PIB – quand l’INSEE met le climat dans l’équation

Pour la première fois, l’INSEE propose une nouvelle lecture de l’économie française qui va au-delà des indicateurs traditionnels. Dans un rapport majeur, l’institut de statistiques intègre désormais l’impact climatique et les inégalités sociales dans ses calculs de la richesse nationale. Les résultats révèlent un écart significatif entre l’image habituelle de notre économie et sa réalité, une fois pris en compte le coût environnemental de notre développement. Un changement de paradigme qui questionne notre modèle de croissance.

L’INSEE vient d’introduire une nouvelle façon de mesurer la santé économique de la France, appelée les « comptes augmentés ». L’idée est de ne plus regarder uniquement la croissance économique traditionnelle (le PIB), mais intègre deux dimensions cruciales de notre société :

  1. L’impact sur le climat : Comment nos activités économiques affectent le réchauffement climatique
  2. Les inégalités : Comment l’argent est vraiment réparti entre les différentes catégories de Français

Voici les découvertes principales :
Sur les inégalités :

  • Sans les mécanismes de redistribution que sont les impôts, les aides sociales et les services publics, l’écart de revenus entre les plus riches et les plus pauvres serait considérable : les 10% les plus aisés gagneraient 24 fois plus que les 10% les plus modestes.
  • Grâce à cette redistribution, l’écart est considérablement réduit, passant à un rapport de 1 à 4, ce qui montre l’importance des services publics et des aides sociales
  • Ce système profite à une majorité de Français, puisqu’en 2022, 57% de la population voit son niveau de vie augmenter grâce à ces mécanismes de redistribution.
    Sur le climat :
  • Si la France a réussi à réduire ses émissions directes de gaz à effet de serre de 31% depuis 1990, le bilan est moins favorable quand on prend en compte les émissions liées à nos importations : la baisse n’est alors que de 13%.
  • Un point positif néanmoins : notre économie devient progressivement plus « propre », produisant moins d’émissions pour chaque euro de richesse créée.
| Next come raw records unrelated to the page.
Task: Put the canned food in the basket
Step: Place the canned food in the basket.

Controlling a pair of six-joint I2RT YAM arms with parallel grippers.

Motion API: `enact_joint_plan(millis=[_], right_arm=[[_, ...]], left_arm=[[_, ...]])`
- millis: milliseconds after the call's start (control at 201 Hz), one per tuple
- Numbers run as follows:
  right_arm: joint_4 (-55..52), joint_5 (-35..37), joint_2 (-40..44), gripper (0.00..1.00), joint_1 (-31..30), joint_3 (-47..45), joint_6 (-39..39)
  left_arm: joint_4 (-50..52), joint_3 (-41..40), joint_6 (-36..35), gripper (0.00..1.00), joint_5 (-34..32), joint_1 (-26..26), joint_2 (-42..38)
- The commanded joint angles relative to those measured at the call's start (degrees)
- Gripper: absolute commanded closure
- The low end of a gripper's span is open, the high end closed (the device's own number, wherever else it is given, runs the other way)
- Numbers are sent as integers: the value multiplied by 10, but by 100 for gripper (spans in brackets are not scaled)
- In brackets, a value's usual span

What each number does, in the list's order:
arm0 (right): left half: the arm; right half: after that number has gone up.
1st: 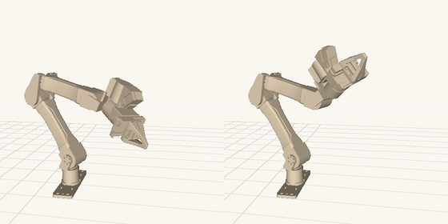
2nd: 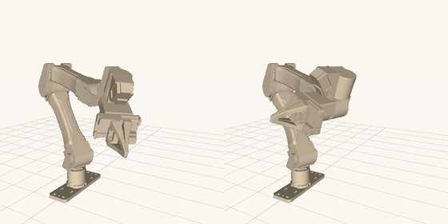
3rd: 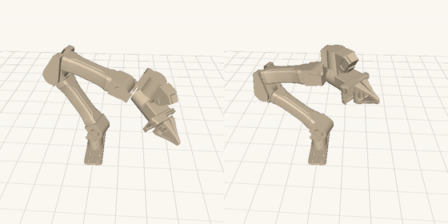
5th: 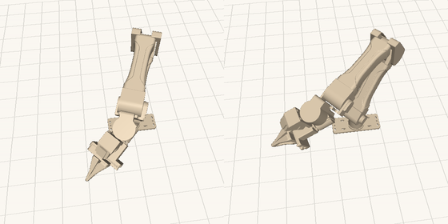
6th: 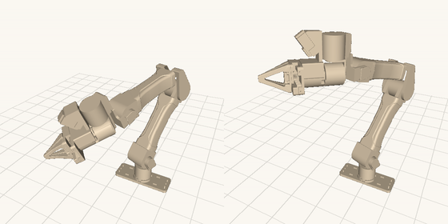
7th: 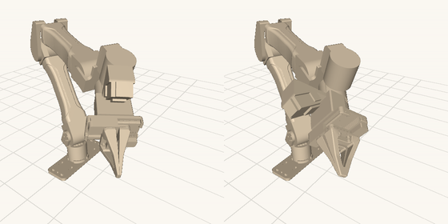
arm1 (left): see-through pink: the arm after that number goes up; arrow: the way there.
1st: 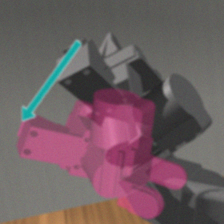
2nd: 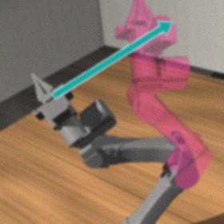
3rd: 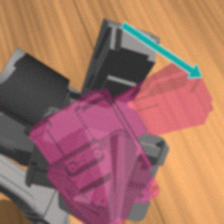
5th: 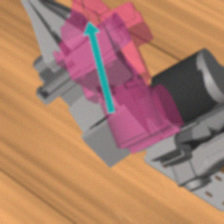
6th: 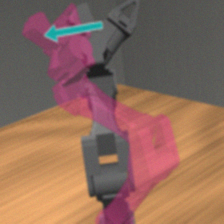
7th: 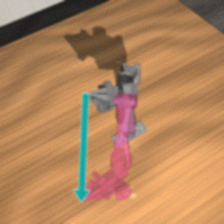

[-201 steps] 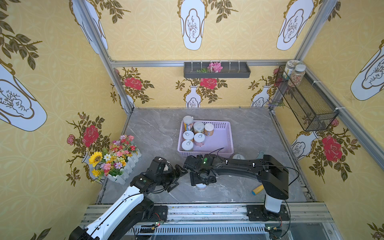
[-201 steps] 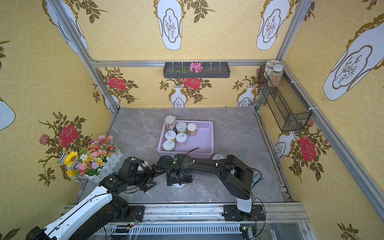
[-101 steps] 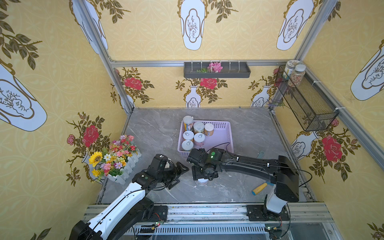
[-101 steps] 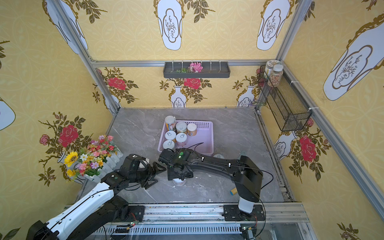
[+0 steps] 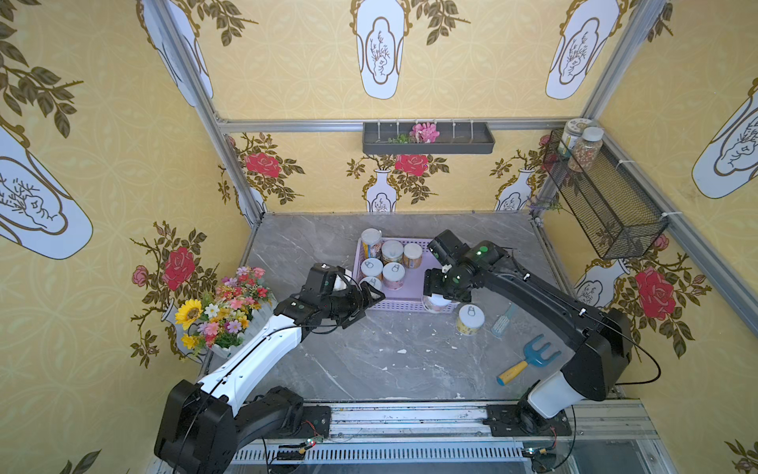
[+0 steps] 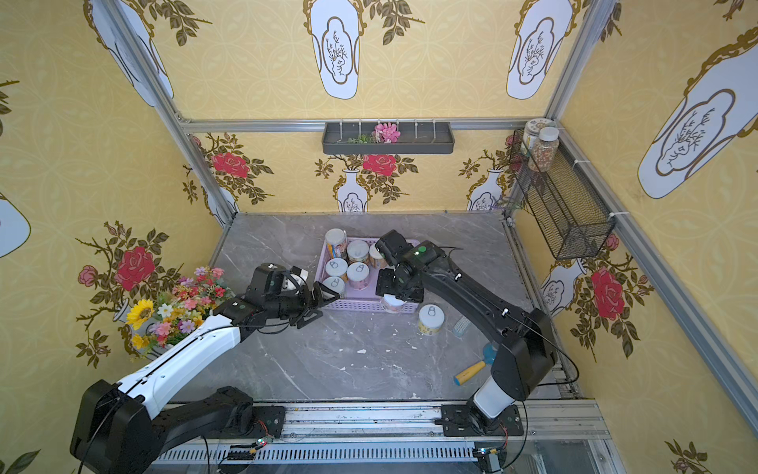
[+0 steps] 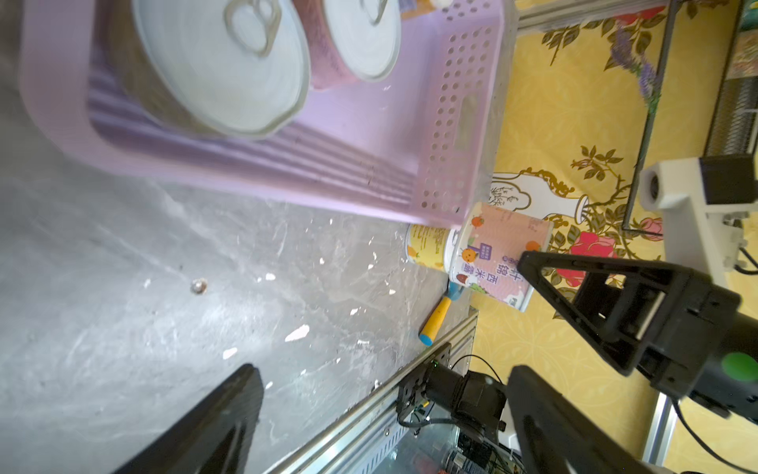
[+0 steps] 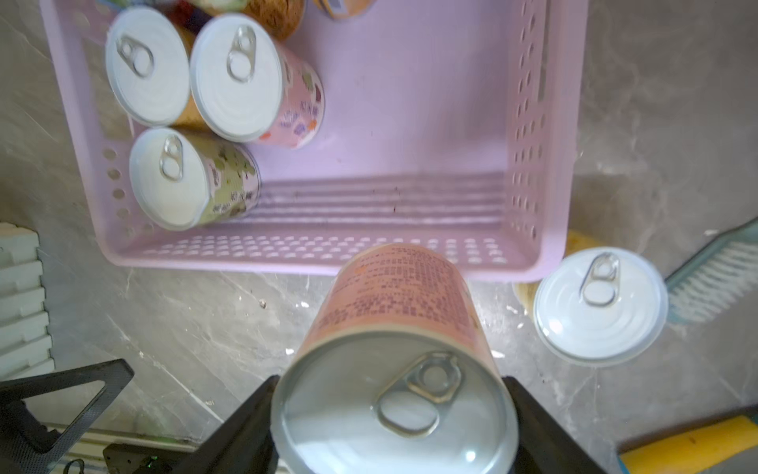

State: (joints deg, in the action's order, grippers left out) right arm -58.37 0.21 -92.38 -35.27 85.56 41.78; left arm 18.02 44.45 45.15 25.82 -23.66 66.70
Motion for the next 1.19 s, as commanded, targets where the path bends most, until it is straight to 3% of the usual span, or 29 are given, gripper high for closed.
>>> enact_joint_plan(millis=[0,184,418,1185], right_arm=[[20,-5,-25,29,22,32,-65],[16,6,-108,29,28,97,-113],[38,11,-188,29,27,136,-146],[90,-15,-312,29,-55,205,-119]], left_arm=[[-6,29,-57,2,22,9,20],[-48,6,-21,1,69,47,3],[-20,-3,-30,1,63,66,-19],[8,-12,-33,1,47,73,-40]])
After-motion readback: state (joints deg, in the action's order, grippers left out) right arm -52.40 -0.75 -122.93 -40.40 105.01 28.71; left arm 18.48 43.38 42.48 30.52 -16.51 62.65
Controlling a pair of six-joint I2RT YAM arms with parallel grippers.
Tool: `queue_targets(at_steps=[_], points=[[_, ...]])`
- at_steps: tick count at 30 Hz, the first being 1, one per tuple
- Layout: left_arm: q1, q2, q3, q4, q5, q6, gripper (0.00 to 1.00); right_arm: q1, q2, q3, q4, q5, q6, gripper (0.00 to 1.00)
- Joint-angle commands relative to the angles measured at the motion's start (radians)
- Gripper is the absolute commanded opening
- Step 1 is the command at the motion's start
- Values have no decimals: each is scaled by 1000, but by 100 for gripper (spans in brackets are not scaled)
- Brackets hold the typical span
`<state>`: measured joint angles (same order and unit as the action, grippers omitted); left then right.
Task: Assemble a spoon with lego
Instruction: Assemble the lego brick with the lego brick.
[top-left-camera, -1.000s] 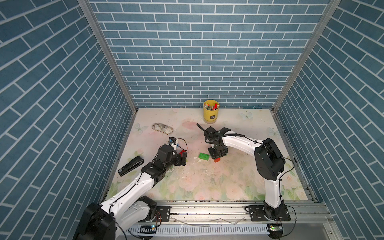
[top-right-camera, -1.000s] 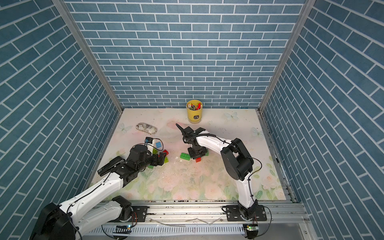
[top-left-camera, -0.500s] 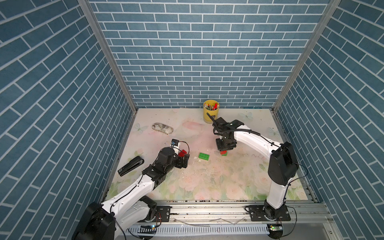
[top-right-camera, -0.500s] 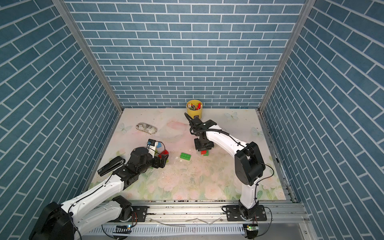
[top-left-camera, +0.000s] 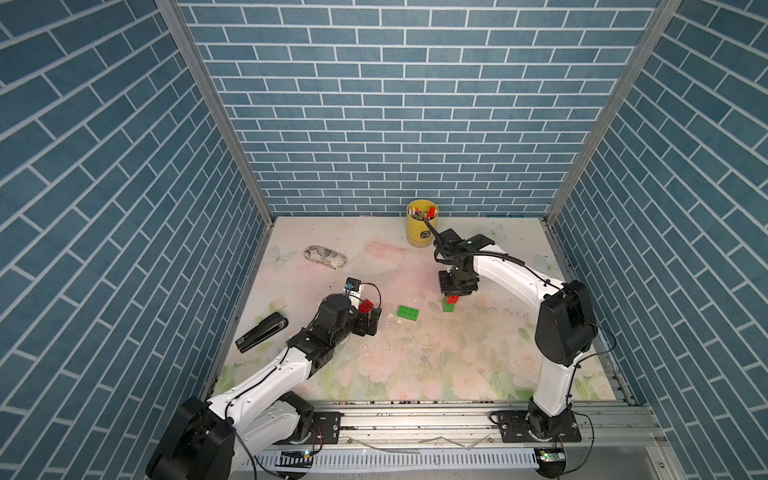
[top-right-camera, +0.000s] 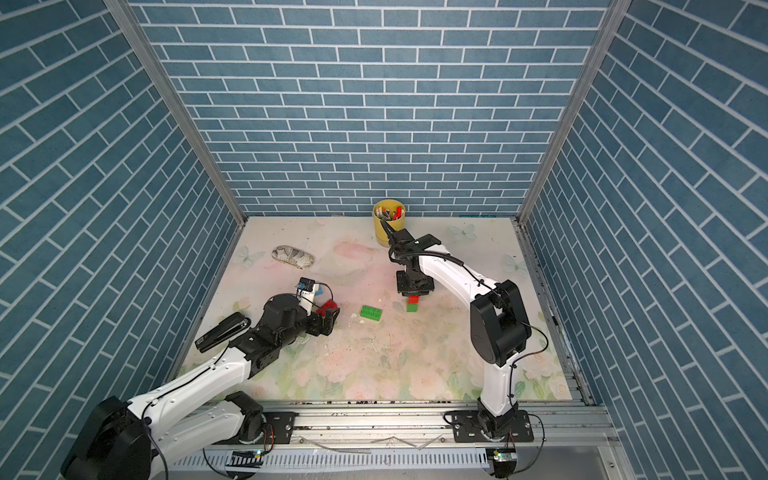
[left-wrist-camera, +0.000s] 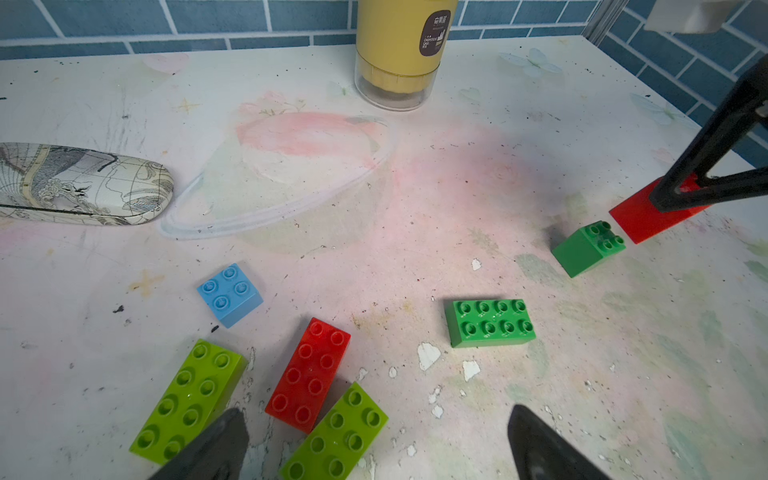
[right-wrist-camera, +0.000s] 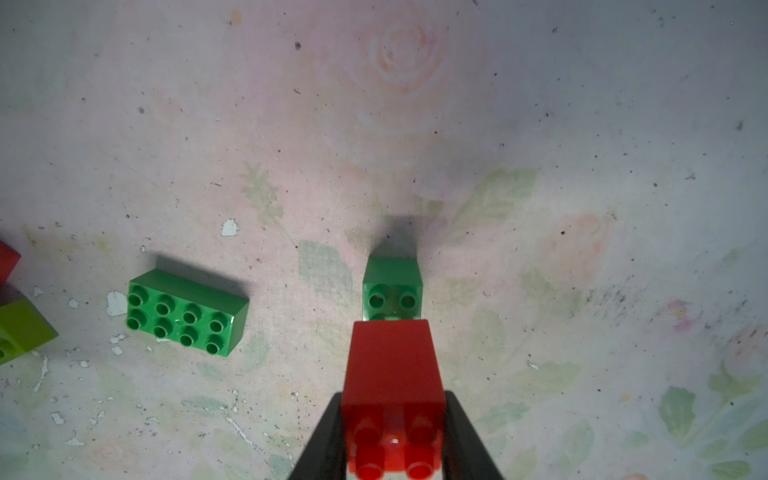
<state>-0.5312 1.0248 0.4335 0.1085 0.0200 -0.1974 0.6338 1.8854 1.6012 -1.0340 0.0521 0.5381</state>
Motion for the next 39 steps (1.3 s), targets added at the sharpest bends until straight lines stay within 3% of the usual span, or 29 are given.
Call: queue_targets(at_steps=[1, 28, 39], points=[[-9, 13, 0, 14, -6, 12, 99, -8, 20, -9, -3, -18, 7, 26], [-8, 14, -4, 6, -26, 12, 99, -22, 141, -39, -9, 9, 18, 25], [-7, 6, -9, 0, -43, 13, 99, -8, 179, 7, -18, -58, 30, 25]])
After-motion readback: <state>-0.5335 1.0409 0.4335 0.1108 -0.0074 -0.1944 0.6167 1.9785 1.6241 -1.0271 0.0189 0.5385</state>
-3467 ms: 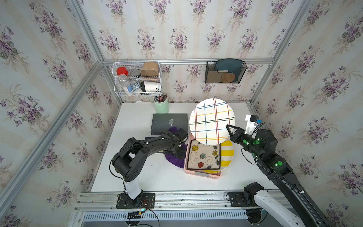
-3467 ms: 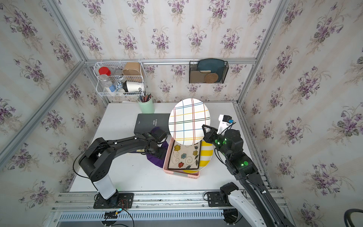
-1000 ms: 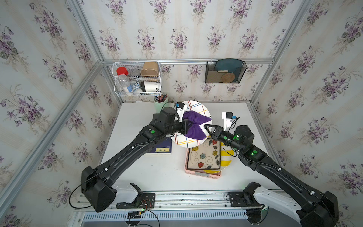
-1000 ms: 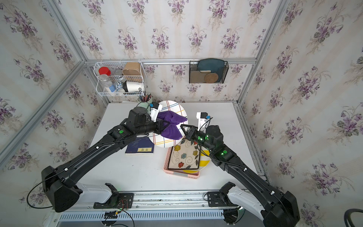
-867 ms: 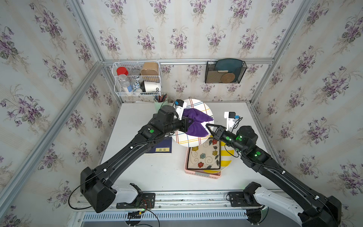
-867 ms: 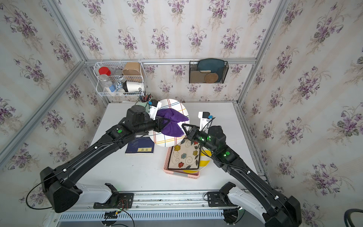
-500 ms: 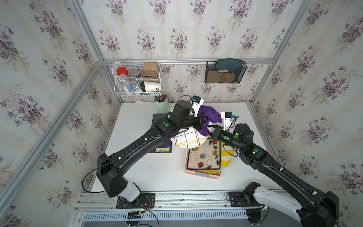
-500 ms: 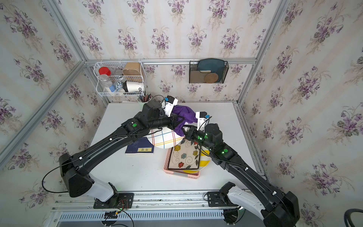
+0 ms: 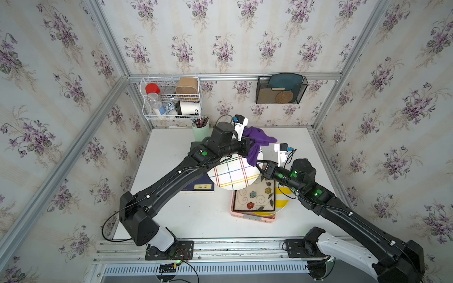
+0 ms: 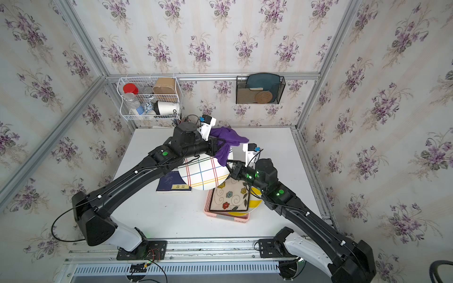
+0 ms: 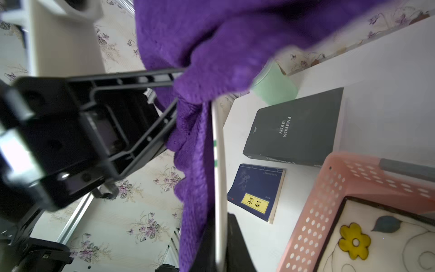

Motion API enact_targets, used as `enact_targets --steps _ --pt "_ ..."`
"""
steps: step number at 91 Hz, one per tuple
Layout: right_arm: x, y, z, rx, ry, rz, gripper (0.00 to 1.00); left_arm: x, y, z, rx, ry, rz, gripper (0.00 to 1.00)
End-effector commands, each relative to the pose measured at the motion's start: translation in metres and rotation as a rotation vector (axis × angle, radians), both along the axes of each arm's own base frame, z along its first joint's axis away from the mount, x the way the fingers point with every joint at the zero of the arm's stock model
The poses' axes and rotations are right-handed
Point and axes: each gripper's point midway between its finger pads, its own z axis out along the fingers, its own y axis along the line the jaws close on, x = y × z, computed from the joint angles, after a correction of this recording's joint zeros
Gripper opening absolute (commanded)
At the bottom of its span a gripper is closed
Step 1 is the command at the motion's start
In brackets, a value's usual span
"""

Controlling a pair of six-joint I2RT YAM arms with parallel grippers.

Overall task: Wipe the wet plate dry
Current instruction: Wipe the plate with towel.

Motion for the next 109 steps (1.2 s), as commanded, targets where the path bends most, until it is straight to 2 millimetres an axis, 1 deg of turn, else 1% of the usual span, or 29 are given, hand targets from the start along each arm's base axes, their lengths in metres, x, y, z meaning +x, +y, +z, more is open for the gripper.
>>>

Mais c’est dans l’évaluation de notre vraie richesse que ce nouveau système de comptabilité révèle ses enseignements les plus importants. En intégrant le coût climatique de nos activités, l’INSEE a développé deux nouveaux indicateurs majeurs.

  • Le premier, le Produit Intérieur Net Ajusté (PINA), montre que notre richesse réelle est en fait 4,3% plus faible que ce que nous pensions, soit une différence de 94 milliards d’euros en 2023. Cette correction prend en compte les dommages futurs causés par nos émissions de gaz à effet de serre.
  • Le second indicateur, l’épargne nette ajustée, est encore plus préoccupant. Alors que la France affiche une épargne positive de 68 milliards d’euros selon les méthodes de calcul traditionnelles, ce chiffre devient négatif (-133 milliards) quand on prend en compte l’ensemble des coûts climatiques.
    Pour calculer ces coûts, l’INSEE considère non seulement nos émissions nationales, mais aussi l’impact des émissions mondiales sur la France, l’épuisement de notre « budget carbone », les coûts futurs de la décarbonation de l’économie, et même les impacts sur la santé publique.

Cette nouvelle approche expérimentale donne une image plus fidèle de notre situation économique réelle. Elle montre que notre modèle actuel n’est pas soutenable sur le long terme : nous créons une dette environnementale que nous devrons payer plus tard. Même si les méthodes de calcul sont encore perfectibles et reposent sur des hypothèses qui pourront évoluer, elles permettent déjà de mieux comprendre les véritables défis économiques et environnementaux qui nous attendent.

Quand on regarde si on met assez d’argent de côté pour faire face aux défis climatiques futurs, la réponse est non. Notre « épargne ajustée » (qui prend en compte ces coûts environnementaux) est négative, ce qui signifie qu’on ne se prépare pas assez financièrement pour les défis climatiques à venir.

L’INSEE reconnaît que donner une valeur monétaire à des enjeux comme la santé publique ou les conditions de vie futures peut sembler réducteur, mais c’est un passage nécessaire pour construire des indicateurs qui reflètent mieux la réalité de notre développement économique et ses conséquences à long terme.

C’est une façon plus complète et plus réaliste de regarder notre économie, qui montre qu’au-delà des chiffres de croissance traditionnels, il faut aussi regarder comment cette richesse est répartie et quel impact elle a sur notre environnement.